─── PROVIDED RECORDS
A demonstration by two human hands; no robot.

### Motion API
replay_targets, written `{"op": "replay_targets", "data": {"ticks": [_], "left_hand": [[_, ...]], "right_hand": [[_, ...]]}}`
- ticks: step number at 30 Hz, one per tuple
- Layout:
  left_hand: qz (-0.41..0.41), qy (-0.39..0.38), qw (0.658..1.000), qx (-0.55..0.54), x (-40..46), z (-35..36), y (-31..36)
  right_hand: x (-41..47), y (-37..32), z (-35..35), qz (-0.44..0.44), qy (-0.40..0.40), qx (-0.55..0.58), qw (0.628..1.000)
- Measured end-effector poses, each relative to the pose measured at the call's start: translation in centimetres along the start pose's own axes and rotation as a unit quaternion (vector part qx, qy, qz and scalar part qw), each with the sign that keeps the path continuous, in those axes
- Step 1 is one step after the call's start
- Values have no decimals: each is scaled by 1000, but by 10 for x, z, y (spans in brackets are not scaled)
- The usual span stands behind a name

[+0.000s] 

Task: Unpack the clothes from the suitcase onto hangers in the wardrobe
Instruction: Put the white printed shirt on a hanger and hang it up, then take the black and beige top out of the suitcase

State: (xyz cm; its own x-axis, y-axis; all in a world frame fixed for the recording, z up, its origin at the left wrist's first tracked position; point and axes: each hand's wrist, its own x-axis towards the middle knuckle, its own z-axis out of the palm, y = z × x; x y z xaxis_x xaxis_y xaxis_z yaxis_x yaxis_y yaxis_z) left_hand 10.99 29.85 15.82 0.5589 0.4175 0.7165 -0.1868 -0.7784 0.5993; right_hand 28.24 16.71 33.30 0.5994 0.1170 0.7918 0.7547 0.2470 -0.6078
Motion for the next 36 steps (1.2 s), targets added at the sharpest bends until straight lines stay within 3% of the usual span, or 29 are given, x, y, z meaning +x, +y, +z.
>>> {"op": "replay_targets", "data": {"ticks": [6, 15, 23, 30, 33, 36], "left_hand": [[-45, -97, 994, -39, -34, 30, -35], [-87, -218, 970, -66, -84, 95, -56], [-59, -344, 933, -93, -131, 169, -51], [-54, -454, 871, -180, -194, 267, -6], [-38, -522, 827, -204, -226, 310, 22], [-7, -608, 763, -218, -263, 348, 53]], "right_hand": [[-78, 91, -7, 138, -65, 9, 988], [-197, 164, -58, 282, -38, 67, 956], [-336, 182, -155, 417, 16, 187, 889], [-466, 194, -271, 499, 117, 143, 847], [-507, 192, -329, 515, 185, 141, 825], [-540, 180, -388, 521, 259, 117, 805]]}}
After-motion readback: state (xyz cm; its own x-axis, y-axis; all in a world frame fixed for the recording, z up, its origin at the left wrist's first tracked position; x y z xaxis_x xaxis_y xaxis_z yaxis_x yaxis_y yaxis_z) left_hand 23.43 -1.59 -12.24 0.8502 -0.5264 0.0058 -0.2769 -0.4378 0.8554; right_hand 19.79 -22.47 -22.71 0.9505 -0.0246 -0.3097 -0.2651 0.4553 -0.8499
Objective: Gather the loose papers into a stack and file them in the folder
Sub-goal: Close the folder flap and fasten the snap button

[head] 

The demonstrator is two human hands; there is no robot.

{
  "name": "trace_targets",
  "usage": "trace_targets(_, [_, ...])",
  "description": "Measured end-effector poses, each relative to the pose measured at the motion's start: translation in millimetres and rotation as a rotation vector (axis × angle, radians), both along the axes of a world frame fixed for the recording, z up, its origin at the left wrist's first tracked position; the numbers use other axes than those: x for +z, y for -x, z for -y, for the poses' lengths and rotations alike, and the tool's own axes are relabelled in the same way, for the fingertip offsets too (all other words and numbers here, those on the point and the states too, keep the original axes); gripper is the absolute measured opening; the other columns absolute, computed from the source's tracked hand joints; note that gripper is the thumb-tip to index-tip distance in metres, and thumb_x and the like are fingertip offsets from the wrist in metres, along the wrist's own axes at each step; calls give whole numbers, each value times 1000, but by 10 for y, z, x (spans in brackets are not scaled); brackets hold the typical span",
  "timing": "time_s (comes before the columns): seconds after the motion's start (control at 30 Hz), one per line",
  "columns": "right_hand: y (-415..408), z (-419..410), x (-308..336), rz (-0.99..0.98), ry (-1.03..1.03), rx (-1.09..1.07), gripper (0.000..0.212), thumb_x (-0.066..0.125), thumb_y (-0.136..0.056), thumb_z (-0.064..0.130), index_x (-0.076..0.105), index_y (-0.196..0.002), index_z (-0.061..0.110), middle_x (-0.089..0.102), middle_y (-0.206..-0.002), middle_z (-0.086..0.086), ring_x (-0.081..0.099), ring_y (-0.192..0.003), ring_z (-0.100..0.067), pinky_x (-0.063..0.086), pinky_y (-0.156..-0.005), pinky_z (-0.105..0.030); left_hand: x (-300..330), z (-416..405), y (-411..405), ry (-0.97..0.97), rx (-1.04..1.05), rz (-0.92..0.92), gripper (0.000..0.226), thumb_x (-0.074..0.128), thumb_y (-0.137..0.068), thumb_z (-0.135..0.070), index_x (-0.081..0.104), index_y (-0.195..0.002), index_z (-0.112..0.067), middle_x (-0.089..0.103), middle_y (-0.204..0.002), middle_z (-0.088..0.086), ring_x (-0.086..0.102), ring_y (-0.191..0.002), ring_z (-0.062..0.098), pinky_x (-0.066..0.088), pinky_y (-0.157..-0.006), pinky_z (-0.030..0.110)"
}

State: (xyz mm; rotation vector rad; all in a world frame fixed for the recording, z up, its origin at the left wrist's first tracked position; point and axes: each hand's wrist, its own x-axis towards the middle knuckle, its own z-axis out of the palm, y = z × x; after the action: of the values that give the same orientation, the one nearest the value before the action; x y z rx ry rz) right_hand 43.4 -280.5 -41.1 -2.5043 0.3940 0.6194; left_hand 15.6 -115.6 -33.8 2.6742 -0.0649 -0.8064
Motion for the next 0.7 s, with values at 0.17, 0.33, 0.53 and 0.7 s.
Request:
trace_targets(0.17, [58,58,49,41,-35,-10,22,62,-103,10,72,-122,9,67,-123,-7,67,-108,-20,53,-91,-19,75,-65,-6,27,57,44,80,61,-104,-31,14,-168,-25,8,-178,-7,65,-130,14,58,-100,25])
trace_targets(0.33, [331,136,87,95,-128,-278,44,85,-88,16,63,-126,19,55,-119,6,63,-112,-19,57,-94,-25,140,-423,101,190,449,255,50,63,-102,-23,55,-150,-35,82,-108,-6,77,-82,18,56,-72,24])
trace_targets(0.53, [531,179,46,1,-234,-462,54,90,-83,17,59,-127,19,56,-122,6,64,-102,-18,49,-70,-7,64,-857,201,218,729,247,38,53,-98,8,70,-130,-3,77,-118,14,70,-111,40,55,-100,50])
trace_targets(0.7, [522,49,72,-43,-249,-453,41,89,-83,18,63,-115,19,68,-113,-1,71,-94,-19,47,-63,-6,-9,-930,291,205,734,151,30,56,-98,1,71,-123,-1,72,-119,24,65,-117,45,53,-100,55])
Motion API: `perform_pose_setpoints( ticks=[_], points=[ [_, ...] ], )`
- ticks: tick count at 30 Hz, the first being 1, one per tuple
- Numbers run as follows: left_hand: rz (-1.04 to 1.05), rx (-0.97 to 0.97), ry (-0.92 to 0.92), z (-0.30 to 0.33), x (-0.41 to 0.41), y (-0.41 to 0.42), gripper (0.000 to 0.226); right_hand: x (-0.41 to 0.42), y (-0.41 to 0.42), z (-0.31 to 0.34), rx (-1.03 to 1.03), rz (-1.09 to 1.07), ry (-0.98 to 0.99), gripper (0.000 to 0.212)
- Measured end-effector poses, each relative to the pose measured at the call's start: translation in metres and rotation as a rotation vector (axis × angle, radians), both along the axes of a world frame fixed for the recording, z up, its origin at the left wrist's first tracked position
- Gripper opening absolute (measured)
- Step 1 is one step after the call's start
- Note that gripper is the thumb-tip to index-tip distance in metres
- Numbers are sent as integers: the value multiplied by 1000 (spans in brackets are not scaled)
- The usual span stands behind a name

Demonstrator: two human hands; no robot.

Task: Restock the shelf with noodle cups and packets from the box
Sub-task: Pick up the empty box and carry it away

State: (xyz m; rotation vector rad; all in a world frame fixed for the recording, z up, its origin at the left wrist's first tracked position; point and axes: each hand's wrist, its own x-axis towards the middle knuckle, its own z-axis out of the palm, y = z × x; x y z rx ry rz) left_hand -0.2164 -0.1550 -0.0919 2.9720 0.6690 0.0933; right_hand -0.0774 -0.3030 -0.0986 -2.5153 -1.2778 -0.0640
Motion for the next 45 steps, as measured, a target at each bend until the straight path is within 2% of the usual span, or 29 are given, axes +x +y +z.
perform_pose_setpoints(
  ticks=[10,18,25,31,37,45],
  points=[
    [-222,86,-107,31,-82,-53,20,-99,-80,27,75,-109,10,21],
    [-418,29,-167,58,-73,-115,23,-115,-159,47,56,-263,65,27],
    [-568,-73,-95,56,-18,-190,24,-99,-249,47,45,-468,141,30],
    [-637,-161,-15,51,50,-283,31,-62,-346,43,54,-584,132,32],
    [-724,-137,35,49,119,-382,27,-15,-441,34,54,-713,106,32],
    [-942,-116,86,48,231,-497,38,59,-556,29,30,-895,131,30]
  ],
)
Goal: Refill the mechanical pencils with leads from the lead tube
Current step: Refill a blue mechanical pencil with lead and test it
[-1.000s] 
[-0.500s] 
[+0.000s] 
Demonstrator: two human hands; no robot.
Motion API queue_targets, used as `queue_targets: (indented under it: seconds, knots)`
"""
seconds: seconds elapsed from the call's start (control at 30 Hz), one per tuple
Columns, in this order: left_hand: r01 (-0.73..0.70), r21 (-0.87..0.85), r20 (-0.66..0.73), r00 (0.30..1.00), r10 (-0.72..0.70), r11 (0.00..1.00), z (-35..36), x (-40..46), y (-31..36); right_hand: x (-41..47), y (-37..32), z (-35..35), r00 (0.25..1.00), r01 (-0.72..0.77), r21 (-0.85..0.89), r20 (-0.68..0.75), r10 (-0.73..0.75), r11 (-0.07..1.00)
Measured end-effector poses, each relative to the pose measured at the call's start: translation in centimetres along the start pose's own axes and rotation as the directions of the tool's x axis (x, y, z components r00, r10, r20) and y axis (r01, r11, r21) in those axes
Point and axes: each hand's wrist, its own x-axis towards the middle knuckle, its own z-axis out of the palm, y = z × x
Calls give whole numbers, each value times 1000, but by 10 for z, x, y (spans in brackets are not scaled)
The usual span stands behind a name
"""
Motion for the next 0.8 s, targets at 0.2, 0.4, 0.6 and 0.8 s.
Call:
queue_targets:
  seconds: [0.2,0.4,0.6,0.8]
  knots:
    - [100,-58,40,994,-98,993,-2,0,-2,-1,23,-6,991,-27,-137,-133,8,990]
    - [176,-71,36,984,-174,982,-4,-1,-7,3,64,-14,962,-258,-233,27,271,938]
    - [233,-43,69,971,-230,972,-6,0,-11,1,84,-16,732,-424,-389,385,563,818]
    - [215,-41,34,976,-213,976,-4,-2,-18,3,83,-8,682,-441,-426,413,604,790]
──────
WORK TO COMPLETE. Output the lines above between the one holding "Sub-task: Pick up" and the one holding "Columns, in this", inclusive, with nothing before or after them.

RESULT FOR THIS TASK.
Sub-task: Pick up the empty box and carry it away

State: (xyz m; rotation vector rad; all in a world frame fixed for the recording, z up, its origin at the left wrist's first tracked position; point and axes: each hand's wrist, its own x-axis towards the middle knuckle, its own z-axis out of the palm, y = z × x; x y z rx ry rz) left_hand -0.2164 -0.1550 -0.0919 2.9720 0.6690 0.0933; right_hand -0.0774 -0.3030 -0.0986 -2.5153 -1.2778 -0.0640
Motion for the next 45 steps, as measured, a target at each bend until the straight path is within 2% of the usual span, or 29 are given, axes +x +y +z.
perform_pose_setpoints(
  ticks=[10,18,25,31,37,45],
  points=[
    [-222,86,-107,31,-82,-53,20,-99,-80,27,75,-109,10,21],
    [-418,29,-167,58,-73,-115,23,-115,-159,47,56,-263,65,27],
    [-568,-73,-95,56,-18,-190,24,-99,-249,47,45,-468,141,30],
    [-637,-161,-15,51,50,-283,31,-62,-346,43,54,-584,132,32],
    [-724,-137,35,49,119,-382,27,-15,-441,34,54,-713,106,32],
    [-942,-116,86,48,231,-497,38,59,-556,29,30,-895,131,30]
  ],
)
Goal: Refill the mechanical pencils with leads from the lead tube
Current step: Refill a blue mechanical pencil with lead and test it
[-1.000s] 
[-0.500s] 
[+0.000s] 
Demonstrator: two human hands; no robot.
Motion API queue_targets, used as `queue_targets: (indented under it: seconds, knots)`
"""
seconds: seconds elapsed from the call's start (control at 30 Hz), one per tuple
Columns, in this order: left_hand: r01 (-0.73..0.70), r21 (-0.87..0.85), r20 (-0.66..0.73), r00 (0.30..1.00), r10 (-0.72..0.70), r11 (0.00..1.00), z (-35..36), x (-40..46), y (-31..36); right_hand: x (-41..47), y (-37..32), z (-35..35), r00 (0.25..1.00), r01 (-0.72..0.77), r21 (-0.85..0.89), r20 (-0.68..0.75), r10 (-0.73..0.75), r11 (-0.07..1.00)

No additional output is required for this exercise.